→ Task objective: The material below must be retyped in full, with every line kept exactly as it is.
== Segment start ==
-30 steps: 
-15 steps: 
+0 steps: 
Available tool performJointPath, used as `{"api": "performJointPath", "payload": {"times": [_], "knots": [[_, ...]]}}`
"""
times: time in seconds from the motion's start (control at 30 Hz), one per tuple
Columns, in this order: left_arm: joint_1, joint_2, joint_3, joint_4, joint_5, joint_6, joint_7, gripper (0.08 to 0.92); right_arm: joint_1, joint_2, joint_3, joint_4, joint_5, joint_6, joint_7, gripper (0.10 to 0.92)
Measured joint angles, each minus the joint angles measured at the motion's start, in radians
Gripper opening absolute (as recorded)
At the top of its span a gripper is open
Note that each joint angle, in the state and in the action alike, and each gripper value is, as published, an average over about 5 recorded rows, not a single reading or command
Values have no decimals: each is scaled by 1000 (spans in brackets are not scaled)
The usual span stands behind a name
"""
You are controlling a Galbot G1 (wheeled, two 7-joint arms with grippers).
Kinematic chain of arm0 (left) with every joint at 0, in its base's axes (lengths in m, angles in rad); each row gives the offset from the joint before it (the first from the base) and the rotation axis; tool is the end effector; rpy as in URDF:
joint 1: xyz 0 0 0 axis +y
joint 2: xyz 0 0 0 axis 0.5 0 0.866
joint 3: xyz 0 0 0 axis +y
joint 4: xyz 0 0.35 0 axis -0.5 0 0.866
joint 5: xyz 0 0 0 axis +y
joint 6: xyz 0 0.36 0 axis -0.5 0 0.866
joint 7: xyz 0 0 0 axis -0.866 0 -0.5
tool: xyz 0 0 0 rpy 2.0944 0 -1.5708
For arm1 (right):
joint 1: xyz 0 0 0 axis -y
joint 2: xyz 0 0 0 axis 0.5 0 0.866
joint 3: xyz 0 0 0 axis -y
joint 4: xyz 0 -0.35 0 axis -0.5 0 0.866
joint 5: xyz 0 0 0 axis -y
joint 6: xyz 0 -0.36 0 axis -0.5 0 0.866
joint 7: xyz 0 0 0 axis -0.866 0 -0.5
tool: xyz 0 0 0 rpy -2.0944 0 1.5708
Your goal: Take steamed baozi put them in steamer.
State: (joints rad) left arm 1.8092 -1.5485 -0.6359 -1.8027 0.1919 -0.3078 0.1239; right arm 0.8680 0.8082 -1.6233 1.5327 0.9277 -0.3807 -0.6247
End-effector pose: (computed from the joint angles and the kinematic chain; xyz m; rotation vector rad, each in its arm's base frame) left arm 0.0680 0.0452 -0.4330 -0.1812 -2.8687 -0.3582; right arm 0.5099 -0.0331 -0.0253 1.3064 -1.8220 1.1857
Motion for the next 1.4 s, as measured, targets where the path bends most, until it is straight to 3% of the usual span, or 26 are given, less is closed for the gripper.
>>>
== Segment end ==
→ Task output:
-30 steps: 
-15 steps: 
+0 steps: 
Available tool performJointPath, used as `{"api": "performJointPath", "payload": {"times": [_], "knots": [[_, ...]]}}`
"""
times: time in seconds from the motion's start (control at 30 Hz), one per tuple
Columns, in this order: left_arm: joint_1, joint_2, joint_3, joint_4, joint_5, joint_6, joint_7, gripper (0.08 to 0.92); right_arm: joint_1, joint_2, joint_3, joint_4, joint_5, joint_6, joint_7, gripper (0.10 to 0.92)
Measured joint angles, each minus the joint angles measured at the motion's start, in radians
Gripper opening absolute (as recorded)
At the top of its span a gripper is open
Note that each joint angle, in the state and in the action alike, and each gripper value is, as published, an average over about 5 recorded rows, not a single reading or command
Values have no decimals: each is scaled by 1000 (spans in brackets are not scaled)
The usual span stands behind a name
"""
You are controlling a Galbot G1 (wheeled, two 7-joint arms with grippers).
Kinematic chain of arm0 (left) with every joint at 0, in its base's axes (lengths in m, angles in rad); each row gives the offset from the joint before it (the first from the base) and the rotation axis; tool is the end effector; rpy as in URDF:
joint 1: xyz 0 0 0 axis +y
joint 2: xyz 0 0 0 axis 0.5 0 0.866
joint 3: xyz 0 0 0 axis +y
joint 4: xyz 0 0.35 0 axis -0.5 0 0.866
joint 5: xyz 0 0 0 axis +y
joint 6: xyz 0 0.36 0 axis -0.5 0 0.866
joint 7: xyz 0 0 0 axis -0.866 0 -0.5
tool: xyz 0 0 0 rpy 2.0944 0 -1.5708
For arm1 (right):
joint 1: xyz 0 0 0 axis -y
joint 2: xyz 0 0 0 axis 0.5 0 0.866
joint 3: xyz 0 0 0 axis -y
joint 4: xyz 0 -0.35 0 axis -0.5 0 0.866
joint 5: xyz 0 0 0 axis -y
joint 6: xyz 0 -0.36 0 axis -0.5 0 0.866
joint 7: xyz 0 0 0 axis -0.866 0 -0.5
tool: xyz 0 0 0 rpy -2.0944 0 1.5708
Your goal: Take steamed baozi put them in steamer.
State: (joints rad) left arm 1.8092 -1.5485 -0.6359 -1.8027 0.1919 -0.3078 0.1239; right arm 0.8680 0.8082 -1.6233 1.5327 0.9277 -0.3807 -0.6247
End-effector pose: (computed from the joint angles and the kinematic chain; xyz m; rotation vector rad, each in its arm's base frame) left arm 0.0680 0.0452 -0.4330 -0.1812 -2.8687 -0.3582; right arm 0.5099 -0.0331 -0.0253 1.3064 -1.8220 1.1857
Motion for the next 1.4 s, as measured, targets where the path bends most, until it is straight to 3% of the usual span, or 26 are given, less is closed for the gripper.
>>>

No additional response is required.